TASK DETAILS - Work out how many lines in the entries below contain the string "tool". Reply with that figure alone.

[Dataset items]
== Segment start ==

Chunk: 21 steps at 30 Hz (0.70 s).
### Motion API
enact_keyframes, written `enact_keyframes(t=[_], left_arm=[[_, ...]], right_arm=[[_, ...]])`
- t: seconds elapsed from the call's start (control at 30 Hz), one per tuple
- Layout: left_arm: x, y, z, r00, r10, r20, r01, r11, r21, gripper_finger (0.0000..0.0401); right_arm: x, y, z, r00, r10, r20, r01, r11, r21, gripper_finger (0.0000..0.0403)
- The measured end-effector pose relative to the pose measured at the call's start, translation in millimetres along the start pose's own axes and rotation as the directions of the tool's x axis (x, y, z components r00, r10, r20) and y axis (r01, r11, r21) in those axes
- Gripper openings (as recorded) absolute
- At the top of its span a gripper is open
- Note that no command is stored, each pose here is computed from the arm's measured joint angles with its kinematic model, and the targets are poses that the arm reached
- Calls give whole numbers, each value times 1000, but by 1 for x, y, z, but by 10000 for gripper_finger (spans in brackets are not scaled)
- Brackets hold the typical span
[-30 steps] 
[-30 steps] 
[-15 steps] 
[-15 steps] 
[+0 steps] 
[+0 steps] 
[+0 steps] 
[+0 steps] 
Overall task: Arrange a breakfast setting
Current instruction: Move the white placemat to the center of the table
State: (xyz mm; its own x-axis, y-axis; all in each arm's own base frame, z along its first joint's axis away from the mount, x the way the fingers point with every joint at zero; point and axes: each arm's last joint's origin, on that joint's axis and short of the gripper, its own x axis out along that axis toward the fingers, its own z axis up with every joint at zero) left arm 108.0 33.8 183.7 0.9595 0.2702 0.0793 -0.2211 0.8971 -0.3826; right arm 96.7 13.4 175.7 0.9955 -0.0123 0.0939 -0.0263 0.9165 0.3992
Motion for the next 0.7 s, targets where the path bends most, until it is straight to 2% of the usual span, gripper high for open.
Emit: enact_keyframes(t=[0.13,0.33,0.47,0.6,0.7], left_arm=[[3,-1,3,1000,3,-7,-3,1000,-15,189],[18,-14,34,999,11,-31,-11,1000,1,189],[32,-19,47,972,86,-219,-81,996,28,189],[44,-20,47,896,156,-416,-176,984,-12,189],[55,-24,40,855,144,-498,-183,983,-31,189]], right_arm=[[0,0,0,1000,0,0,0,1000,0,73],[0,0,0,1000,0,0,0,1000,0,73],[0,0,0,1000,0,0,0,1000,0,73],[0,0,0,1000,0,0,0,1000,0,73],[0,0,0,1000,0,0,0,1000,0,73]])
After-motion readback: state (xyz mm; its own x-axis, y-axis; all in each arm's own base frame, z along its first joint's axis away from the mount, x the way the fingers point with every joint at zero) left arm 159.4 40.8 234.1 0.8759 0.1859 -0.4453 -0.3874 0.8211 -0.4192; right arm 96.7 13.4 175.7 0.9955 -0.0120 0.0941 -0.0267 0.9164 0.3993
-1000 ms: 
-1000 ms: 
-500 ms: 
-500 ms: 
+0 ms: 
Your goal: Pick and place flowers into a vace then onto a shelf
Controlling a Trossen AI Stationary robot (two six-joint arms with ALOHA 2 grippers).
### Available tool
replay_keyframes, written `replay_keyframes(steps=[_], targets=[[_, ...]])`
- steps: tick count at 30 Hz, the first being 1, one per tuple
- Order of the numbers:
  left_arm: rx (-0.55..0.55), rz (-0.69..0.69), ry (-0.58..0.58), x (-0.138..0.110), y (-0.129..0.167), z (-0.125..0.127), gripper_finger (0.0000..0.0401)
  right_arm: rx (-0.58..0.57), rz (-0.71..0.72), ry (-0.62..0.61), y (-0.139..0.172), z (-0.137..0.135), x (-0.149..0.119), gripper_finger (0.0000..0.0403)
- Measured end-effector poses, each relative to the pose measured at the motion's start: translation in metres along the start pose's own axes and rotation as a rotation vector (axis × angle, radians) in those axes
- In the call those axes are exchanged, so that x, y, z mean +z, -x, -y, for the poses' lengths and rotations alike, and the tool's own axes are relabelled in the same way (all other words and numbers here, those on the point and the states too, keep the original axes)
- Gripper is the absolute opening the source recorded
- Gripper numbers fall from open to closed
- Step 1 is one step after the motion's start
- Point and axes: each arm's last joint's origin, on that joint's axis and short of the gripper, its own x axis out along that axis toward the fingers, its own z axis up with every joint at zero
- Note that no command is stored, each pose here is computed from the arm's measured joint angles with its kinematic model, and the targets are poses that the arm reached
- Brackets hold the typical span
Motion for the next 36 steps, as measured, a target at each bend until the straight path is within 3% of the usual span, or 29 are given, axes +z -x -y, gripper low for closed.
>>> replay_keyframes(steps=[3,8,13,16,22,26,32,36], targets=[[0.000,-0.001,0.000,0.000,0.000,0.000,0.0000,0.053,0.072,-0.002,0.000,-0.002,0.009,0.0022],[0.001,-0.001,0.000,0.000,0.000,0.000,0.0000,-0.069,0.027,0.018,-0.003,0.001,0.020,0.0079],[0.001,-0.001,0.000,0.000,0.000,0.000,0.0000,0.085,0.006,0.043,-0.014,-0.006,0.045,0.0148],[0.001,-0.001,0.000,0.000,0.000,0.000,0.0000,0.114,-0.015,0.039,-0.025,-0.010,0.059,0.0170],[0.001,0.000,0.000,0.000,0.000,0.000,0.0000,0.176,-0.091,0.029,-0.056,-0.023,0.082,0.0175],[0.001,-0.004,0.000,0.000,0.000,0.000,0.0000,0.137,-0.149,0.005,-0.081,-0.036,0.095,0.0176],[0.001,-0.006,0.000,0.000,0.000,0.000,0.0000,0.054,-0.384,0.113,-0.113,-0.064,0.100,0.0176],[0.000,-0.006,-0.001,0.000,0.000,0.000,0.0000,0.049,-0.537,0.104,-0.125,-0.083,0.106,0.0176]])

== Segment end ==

RESPONSE TO THIS TASK - 3